Since then, in the last years, LLs have become a powerful instrument to effectively involve the user at all stages of the research, development and innovation process, thereby contributing to European competitiveness and growth [13].

They are today strong instruments that support cities and regions in their transition towards a resilient and sustainable future based on open and inclusive innovation. LLs represent a key element in empowering citizens to co-create their cities and regions while enhancing their ecosystems through emerging technologies. As protagonists of open innovation environments, Living Labs involve all stakeholders to tackle real-life problems and co-create concrete, long-term impacts which can be scaled-up. Living Labs can support their cities and regions in becoming Green and Digital and they can have a real impact in society by supporting decision and policy-making towards sustainability and zero pollution.

Additionally, Living Labs allow to reach a bottom-up policy coherence that starts from the needs and aspirations of local and regional stakeholders. Therefore, Living Labs can be considered as transversal tools to strength the synergy between EU support policies in the area of research and innovation while placing regions and cities as leading actors in Europe's innovation strategies.

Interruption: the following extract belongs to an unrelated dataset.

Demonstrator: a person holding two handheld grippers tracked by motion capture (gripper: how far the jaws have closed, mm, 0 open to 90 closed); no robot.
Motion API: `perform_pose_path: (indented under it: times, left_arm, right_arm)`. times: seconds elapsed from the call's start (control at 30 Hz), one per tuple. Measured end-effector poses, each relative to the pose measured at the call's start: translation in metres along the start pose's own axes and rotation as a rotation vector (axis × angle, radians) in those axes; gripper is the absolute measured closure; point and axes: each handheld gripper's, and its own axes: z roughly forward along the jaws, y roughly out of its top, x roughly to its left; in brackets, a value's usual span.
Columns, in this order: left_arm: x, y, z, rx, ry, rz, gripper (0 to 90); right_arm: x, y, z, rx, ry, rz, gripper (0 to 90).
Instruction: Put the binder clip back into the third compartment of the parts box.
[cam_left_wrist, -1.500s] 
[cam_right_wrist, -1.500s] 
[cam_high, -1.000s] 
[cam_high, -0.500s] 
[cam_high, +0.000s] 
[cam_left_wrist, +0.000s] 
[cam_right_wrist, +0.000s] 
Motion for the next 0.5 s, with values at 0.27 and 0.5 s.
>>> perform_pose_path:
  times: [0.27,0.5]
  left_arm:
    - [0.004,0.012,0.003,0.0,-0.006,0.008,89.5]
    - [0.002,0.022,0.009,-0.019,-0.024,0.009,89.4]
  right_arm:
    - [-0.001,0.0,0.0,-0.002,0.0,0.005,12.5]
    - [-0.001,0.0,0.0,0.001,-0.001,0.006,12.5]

The most innovative aspect of the LL model resides in the fact that they allow for an active and proactive participation of the community that has the great opportunity to shape the future of the territory in which they live. In fact, with the LL model, citizens and communities have the possibility to express their needs through working groups and activities, users are able to generate innovation in the places where they live and hence generate and regenerate them [22]. They are not only testers of a final product, but they act as project managers at the same level as the other LL partners (universities and research centres, private and public sectors, see Fig. 1) and have the possibility to participate and organise innovation initiatives such as masters, summer schools or bar camps [23].

In the specific case of Rural LLs, as the one proposed here, these concepts are applied in particular to inland and rural communities and realities. Moreover, with respect to urban LLs, Rural LLs do not consider LLs as an environment or a context only. The Rural LL is a general approach that is meant to facilitate the processes of digital transformation in the “green”context of rural areas, where the identified key components and stakeholders will be a part of the overall innovation process, such as piloting and experimentation. Hence, in Rural LLs, smaller activities (e.g., hubs, see Sect. 3.1) will follow the LL approach and become an “instantiation” of LLs.

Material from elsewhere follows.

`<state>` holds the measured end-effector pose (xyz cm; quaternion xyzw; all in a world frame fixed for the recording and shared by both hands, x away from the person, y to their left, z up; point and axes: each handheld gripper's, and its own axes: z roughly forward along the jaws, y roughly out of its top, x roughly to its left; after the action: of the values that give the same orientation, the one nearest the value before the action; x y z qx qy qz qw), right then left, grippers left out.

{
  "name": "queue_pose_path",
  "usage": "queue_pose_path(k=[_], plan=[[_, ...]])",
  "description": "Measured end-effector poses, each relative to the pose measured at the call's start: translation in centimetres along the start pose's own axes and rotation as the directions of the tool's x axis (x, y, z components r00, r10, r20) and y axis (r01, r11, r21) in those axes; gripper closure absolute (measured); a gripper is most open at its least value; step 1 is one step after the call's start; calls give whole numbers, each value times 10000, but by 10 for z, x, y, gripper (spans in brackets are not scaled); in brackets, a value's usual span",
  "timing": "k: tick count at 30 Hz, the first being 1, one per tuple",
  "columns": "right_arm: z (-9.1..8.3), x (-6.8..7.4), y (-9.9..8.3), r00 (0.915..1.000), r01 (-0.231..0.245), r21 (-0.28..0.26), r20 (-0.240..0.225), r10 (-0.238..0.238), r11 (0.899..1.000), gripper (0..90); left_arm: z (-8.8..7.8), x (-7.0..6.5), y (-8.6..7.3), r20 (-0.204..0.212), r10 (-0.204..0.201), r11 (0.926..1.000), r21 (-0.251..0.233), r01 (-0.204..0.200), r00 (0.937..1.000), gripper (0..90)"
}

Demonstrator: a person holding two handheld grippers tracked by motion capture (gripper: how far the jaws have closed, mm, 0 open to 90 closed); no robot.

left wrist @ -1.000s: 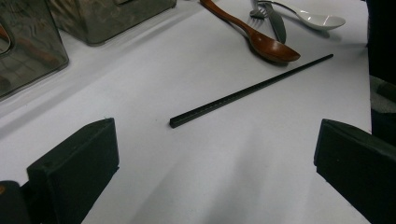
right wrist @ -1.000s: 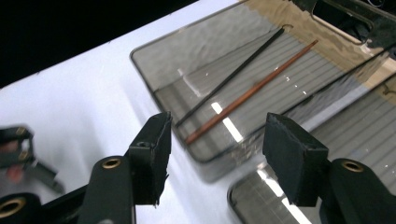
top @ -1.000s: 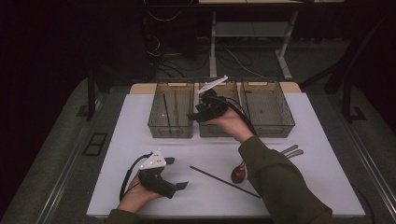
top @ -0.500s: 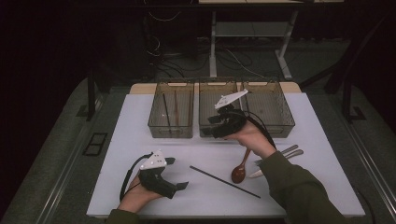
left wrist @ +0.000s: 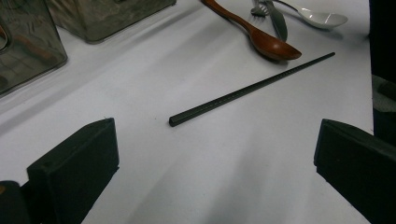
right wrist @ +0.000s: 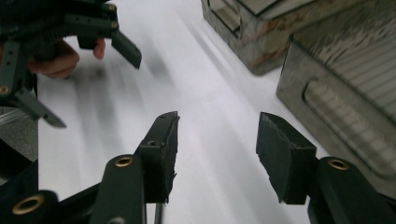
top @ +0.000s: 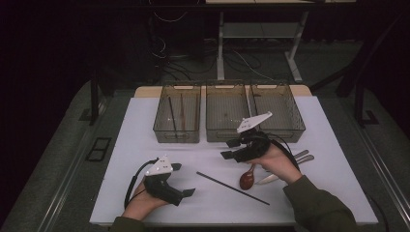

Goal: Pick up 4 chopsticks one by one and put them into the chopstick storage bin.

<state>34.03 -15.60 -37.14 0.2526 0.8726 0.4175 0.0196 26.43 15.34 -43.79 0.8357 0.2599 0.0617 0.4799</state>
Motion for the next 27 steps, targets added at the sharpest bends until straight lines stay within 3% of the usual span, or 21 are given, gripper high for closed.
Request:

The innovation based on the concept of active participation is a crucial factor to promote the sustainable development that in turns favours the balance between economic and social growth. Therefore, LLs are a strategic opportunity to switch from a PPP formula (public and private partnership) to a 4xP one (people, public and private partnership) [24], where open innovation, generation and re-generation are driven directly by the users [25]. In conclusion the LL model eliminates the distinction and separation between producers and consumers but activates an equal cooperation mechanism. It creates the theoretical and methodological infrastructure necessary to join together collaboration pacts and patrimonial communities [26], which are shortly described in Sect. 2.1 [27].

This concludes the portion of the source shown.